- “Social navigation is a term coined by Dourish and Chalmers (1994) that refers to situations in which a user's navigation through an information space is guided and structured by the activities of others within that space.” (Nova and Ortelli, 2004).
Social navigation is a form of social computing or part of social computing applications.

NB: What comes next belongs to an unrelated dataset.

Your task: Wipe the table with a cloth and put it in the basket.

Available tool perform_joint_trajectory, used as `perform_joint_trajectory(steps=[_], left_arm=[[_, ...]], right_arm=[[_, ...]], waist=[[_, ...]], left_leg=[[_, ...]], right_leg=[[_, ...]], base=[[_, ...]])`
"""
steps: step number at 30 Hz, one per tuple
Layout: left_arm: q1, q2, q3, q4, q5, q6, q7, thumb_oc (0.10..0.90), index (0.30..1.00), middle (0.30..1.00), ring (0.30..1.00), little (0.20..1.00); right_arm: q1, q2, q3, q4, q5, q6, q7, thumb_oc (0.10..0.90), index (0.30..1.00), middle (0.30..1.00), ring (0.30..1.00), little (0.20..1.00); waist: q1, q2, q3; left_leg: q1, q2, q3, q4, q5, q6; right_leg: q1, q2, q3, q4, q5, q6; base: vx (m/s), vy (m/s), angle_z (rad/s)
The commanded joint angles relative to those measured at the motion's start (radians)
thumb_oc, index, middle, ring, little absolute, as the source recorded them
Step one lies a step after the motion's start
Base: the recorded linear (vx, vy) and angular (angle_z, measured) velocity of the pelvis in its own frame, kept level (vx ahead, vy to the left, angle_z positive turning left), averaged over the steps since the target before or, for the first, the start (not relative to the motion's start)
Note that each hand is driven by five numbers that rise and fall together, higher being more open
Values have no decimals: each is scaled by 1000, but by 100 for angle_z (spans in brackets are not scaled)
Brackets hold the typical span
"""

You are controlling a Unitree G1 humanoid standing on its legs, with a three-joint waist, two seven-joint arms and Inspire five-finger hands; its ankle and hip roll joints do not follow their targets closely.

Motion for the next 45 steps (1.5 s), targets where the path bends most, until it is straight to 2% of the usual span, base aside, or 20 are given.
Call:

Nova and Ortelli (2004) use the following metaphor to describe social navigation:
One the simplest example is the footprints in the desert or in the snow: when one is lost somewhere, he or she tends to find footprints in order to finds his or her way. The point is to find traces from other's activities to help you performing the task you want to (e.g. escaping from this awful desert). Humans as social beings prefer to rely on others than finding their own to solve their problem. When lost in a city, it is indeed easier and faster to ask someone directions than finding your way on a map. This is direct social navigation (there is a contact between the actors), whereas following others' footprints is indirect social navigation (the contact is anonymous).Of course, social navigation can be used in more complex context, like for instance selecting "something" worth reading. As Dieberger (1999) pointed out, the number of cars parked in front of a restaurant, as well as the waiting line before a theatre are indicators of the places popularity.
There are several kinds of social software implementing social navigation
1.1 Site-centric applications
- Some websites track users and let other user know
- Good examples for centralized site-centric social navigation can be found in modern Citation indexes, social shopping applications like Amazon.
- Trailfire is a firefox extension that let's users build trails that others can follow.
- Nova, Nicolas & Roberto Ortelli (2004). rss4you: Web-Based Syndication Enhanced with Social Navigation, 1st Workshop on Friend of a Friend, Social Networking and the Semantic Web 1-2 September 2004, Galway, Ireland HTML
- Dieberger, A. (1999). Social connotations of space in the design for virtual communities and social navigation. In A. Munro, K. Höök and D. Benyon (Eds.), Social Navigation of Information Space, pages 35-52. London: Springer.
- Dourish, P. and Chalmers, M. (1994). Running out of Space: Models of Information Navigation, Proceedings of the Conference Human Computer Interaction'94.